Records excerpted from a collection
• • •

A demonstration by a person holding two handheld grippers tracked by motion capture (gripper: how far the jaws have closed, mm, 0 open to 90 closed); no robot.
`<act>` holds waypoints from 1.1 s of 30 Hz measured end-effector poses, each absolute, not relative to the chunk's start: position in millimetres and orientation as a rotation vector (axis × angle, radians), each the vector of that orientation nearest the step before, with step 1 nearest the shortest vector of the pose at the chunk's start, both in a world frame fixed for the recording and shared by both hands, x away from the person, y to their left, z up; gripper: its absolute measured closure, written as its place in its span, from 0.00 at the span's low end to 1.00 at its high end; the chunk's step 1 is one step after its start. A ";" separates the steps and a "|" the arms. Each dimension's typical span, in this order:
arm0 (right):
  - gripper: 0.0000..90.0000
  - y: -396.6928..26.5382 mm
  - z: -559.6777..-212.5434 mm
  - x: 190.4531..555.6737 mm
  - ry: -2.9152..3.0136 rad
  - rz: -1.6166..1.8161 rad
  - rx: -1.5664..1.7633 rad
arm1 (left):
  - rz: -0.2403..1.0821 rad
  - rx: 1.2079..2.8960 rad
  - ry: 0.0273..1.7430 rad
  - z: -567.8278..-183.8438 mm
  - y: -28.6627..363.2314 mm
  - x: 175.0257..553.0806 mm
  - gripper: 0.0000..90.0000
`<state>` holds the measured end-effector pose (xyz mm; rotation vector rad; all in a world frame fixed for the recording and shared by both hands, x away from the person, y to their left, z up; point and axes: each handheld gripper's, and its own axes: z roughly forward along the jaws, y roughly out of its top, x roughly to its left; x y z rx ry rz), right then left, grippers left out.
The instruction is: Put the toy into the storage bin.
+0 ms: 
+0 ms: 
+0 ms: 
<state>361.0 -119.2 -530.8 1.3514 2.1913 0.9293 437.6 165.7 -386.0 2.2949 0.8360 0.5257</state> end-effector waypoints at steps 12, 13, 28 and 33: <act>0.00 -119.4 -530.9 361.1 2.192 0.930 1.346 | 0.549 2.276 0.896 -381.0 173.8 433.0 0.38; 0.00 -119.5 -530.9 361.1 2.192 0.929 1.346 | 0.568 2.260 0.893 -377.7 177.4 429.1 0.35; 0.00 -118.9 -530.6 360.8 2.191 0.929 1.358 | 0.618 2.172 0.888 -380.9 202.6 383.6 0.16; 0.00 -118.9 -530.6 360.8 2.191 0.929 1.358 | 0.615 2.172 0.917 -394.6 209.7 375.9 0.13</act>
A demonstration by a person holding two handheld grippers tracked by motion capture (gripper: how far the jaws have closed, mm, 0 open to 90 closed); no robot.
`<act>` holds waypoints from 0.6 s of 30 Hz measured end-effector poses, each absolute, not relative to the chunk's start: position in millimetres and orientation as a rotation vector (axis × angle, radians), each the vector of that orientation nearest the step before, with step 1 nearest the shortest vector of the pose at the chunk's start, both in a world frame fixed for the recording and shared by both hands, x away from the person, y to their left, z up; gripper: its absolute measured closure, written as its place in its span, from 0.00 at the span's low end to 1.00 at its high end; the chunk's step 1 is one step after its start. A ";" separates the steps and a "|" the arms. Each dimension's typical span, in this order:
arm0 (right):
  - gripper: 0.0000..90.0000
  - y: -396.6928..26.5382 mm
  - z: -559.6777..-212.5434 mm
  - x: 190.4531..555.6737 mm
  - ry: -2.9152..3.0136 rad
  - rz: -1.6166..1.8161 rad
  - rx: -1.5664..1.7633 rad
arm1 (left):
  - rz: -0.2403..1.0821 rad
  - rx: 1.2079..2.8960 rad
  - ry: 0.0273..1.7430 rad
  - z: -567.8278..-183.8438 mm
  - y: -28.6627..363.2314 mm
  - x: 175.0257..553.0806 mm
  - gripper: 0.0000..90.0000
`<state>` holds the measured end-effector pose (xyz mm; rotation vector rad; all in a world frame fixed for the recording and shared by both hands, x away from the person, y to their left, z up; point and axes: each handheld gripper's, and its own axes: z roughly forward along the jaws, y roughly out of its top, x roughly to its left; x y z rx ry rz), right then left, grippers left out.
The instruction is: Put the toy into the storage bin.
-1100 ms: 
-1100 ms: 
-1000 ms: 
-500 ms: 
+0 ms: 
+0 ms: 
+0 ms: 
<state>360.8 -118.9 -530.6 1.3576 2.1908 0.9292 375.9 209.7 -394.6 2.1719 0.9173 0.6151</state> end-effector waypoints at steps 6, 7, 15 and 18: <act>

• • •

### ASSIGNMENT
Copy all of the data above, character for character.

### TASK RESPONSE
A demonstration by a person holding two handheld grippers tracked by motion capture (gripper: how far the jaws have closed, mm, 0 open to 90 closed); no robot.
`<act>` holds waypoints from 1.1 s of 30 Hz measured end-effector poses, each absolute, not relative to the chunk's start: position in millimetres and orientation as a rotation vector (axis × angle, radians), each the vector of that orientation nearest the step before, with step 1 nearest the shortest vector of the pose at the chunk's start, both in a world frame fixed for the recording and shared by both hands, x away from the person, y to their left, z up; gripper: its absolute measured closure, written as its place in its span, from 0.00 at the span's low end to 1.00 at its high end; the chunk's step 1 is one step after its start. A ";" separates the steps and a "|" the arms. Each dimension's typical span, in this order:
arm0 (right):
  - gripper: 0.0000..90.0000
  - y: -396.6928..26.5382 mm
  - z: -559.6777..-212.5434 mm
  - x: 190.4531..555.6737 mm
  - ry: -2.9152..3.0136 rad
  - rz: -1.6166..1.8161 rad
  - rx: -1.5664..1.7633 rad
arm1 (left):
  - rz: -0.2403..1.0821 rad
  - rx: 1.2079..2.8960 rad
  - ry: 0.0273..1.7430 rad
  - z: -567.8278..-183.8438 mm
  - y: -28.6627..363.2314 mm
  - x: 175.0257..553.0806 mm
  - gripper: 0.0000..90.0000
`<state>` holds the measured end-effector pose (xyz mm; rotation vector rad; all in a world frame fixed for the recording and shared by both hands, x away from the person, y to their left, z up; point and axes: each handheld gripper's, and its own axes: z roughly forward along the jaws, y roughly out of its top, x roughly to its left; x y z rx ry rz), right then left, grippers left out.
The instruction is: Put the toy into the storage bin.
+0 ms: 
+0 ms: 
+0 ms: 
<state>361.0 -119.2 -530.8 1.3514 2.1913 0.9293 437.6 165.7 -386.0 2.2949 0.8360 0.5257</state> end-effector waypoints at steps 12, 13, 28 and 33: <act>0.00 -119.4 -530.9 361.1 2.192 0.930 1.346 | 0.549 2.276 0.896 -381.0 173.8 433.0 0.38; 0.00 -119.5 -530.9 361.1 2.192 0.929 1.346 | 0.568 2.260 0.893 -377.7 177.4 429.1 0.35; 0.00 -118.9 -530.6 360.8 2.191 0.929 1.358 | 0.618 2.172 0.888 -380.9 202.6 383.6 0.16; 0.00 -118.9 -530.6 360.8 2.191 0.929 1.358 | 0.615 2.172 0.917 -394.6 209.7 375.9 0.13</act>
A demonstration by a person holding two handheld grippers tracked by motion capture (gripper: how far the jaws have closed, mm, 0 open to 90 closed); no robot.
`<act>` holds waypoints from 0.6 s of 30 Hz measured end-effector poses, each absolute, not relative to the chunk's start: position in millimetres and orientation as a rotation vector (axis × angle, radians), each the vector of that orientation nearest the step before, with step 1 nearest the shortest vector of the pose at the chunk's start, both in a world frame fixed for the recording and shared by both hands, x away from the person, y to their left, z up; gripper: its absolute measured closure, written as its place in its span, from 0.00 at the span's low end to 1.00 at its high end; the chunk's step 1 is one step after its start. A ";" separates the steps and a "|" the arms. Each dimension's typical span, in this order:
arm0 (right):
  - gripper: 0.0000..90.0000
  - y: -396.6928..26.5382 mm
  - z: -559.6777..-212.5434 mm
  - x: 190.4531..555.6737 mm
  - ry: -2.9152..3.0136 rad
  - rz: -1.6166..1.8161 rad
  - rx: -1.5664..1.7633 rad
arm1 (left):
  - rz: -0.2403..1.0821 rad
  - rx: 1.2079..2.8960 rad
  - ry: 0.0273..1.7430 rad
  - z: -567.8278..-183.8438 mm
  - y: -28.6627..363.2314 mm
  - x: 175.0257..553.0806 mm
  - gripper: 0.0000..90.0000
`<state>` holds the measured end-effector pose (xyz mm; rotation vector rad; all in a world frame fixed for the recording and shared by both hands, x away from the person, y to their left, z up; point and axes: each handheld gripper's, and its own axes: z roughly forward along the jaws, y roughly out of its top, x roughly to its left; x y z rx ry rz), right then left, grippers left out.
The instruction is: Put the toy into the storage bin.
-1100 ms: 
-1100 ms: 
-1000 ms: 
-500 ms: 
+0 ms: 
+0 ms: 
+0 ms: 
<state>360.8 -118.9 -530.6 1.3576 2.1908 0.9292 375.9 209.7 -394.6 2.1719 0.9173 0.6151</state> end-effector waypoints at steps 6, 7, 15 and 18: <act>

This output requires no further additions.